*What the task asks*.
Every line of the data needs to be returned exactly.

━━ Data section

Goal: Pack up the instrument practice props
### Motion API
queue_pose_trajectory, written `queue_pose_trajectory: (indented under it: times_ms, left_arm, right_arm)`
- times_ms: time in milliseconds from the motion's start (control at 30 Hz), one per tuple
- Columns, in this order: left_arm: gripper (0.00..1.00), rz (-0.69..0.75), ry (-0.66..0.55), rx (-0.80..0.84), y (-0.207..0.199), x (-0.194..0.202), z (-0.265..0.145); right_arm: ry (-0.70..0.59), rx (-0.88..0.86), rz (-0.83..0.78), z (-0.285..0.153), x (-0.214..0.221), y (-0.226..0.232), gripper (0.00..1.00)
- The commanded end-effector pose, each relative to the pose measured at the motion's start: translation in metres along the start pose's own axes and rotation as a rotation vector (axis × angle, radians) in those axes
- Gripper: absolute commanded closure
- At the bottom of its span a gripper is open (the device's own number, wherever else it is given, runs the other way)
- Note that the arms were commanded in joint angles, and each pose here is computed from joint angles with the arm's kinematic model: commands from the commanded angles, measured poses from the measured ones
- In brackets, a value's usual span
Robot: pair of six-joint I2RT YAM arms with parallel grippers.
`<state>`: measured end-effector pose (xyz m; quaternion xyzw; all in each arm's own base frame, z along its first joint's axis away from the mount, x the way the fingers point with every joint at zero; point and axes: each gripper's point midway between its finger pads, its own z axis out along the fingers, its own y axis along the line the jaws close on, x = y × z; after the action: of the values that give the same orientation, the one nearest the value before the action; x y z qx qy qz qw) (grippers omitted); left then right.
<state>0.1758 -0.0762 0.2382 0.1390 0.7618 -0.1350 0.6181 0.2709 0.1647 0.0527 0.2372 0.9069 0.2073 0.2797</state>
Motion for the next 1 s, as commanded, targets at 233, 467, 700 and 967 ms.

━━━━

*Response to this task*.
Goal: Pack up the instrument practice props
### Motion API
queue_pose_trajectory, written `queue_pose_trajectory: (indented under it: times_ms, left_arm, right_arm)`
- times_ms: time in milliseconds from the motion's start (control at 30 Hz), one per tuple
- Columns, in this order: left_arm: gripper (0.00..1.00), rz (-0.69..0.75), ry (-0.66..0.55), rx (-0.80..0.84), y (-0.207..0.199), x (-0.194..0.202), z (-0.265..0.145); right_arm: ry (-0.70..0.59), rx (-0.88..0.86), rz (-0.83..0.78), z (-0.285..0.153), x (-0.214..0.221), y (-0.226..0.232), gripper (0.00..1.00)
- The commanded end-effector pose, each relative to the pose measured at the motion's start: translation in metres along the start pose's own axes and rotation as a rotation vector (axis × angle, radians) in those axes
- Gripper: absolute commanded closure
- At the bottom of its span a gripper is open (the device's own number, wherever else it is given, runs the other way)
- Note that the arms were commanded in joint angles, and each pose here is computed from joint angles with the arm's kinematic model: commands from the commanded angles, measured poses from the measured ones
- In brackets, a value's usual span
Robot: pair of six-joint I2RT YAM arms with parallel grippers.
`<state>`: measured end-effector pose (xyz m; quaternion xyzw; all in each arm's own base frame, z along its first joint's axis away from the mount, x the way the fingers point with every joint at zero; point and axes: each gripper's point midway between its finger pads, its own z axis out along the fingers, its own y axis along the line the jaws close on, x = y × z; after the action: of the values that give the same orientation, the one nearest the value before the action; x y z qx qy qz qw) (grippers omitted); left then right.
<state>0.1758 -0.0762 0.2382 0.1390 0.7618 -0.1350 0.6181 0.2709 0.1647 0.0527 0.2372 0.9069 0.2073 0.2797</state>
Motion for the next 1 s, as commanded, targets at 233, 467, 700 and 967 ms.

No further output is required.